敗れた大村氏も勝った鈴木氏も経歴はまったく異なるが、知事としての資質は甲乙つけがたい。
大村氏はこれで政治の道から撤退するのではなく、次の衆議院議員選挙に出るべきだ。
鈴木新知事も、衆議院議員を二期務めた後、浜松市の市長となった。
一度、国政の目から地元静岡県を観てから、再び県知事を目指せばよい。
大村氏が次の衆議院選挙に出るとすれば、当然、静岡第1区だ。
ここには上川陽子外務大臣がいるが、上川氏は総理大臣の器ではない。
今回の「うむ発言」の撤回ではっきりと判った。
知事選の応援演説で発言の言葉尻をとらえられ、オタオタしてすぐに発言を撤回した。
政治家には激情が必要だ。
ほとばしる激情が、国民を魅了し引きずりこむ。
「うむ発言」を批判されたのなら「なぜわからないのか、ばかもの。女性があれだけの苦しみに耐えながら、それでも子供を産むのは、この世で最も素晴らしいことをしようとするからだ。子供を産み育てることは、女性にだけ与えられた特権だ。
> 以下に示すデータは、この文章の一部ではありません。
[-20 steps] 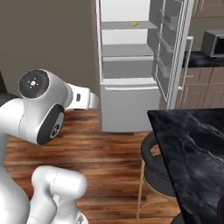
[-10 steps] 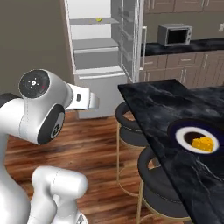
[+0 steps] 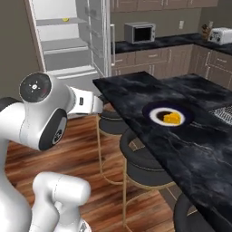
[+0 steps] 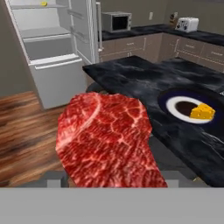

その特権を存分に享受しよう。それが可能な世の中にしよう。政治の力で実現しよう。だから私を総理大臣にしてください。」と堂々と反論すればよい。
大村氏の演説には「激情家の片鱗」が見え隠れする。
川勝前知事は「激情の塊」だった。
前回知事選挙で県内全域で圧勝したのは、激情から選挙を劇場化したからだ。
大村氏は滑舌が悪い。
演説が聞き取りにくいところがある。
鈴木氏は大学時代から政治家を目指して慶応大で合唱サークルに入っていた。
発声練習をしていたのだ。
田中角栄元総理大臣は、吃音、つまりどもりだった。
それを克服しようとして浪曲を練習したという。
あのだみ声でまくしたてる演説は一度聞くと忘れらない。
政治家の最大の武器は言葉であり、演説で選挙民を魅了する。
大村氏よ、捲土重来を期して次の選挙に挑戦しよう。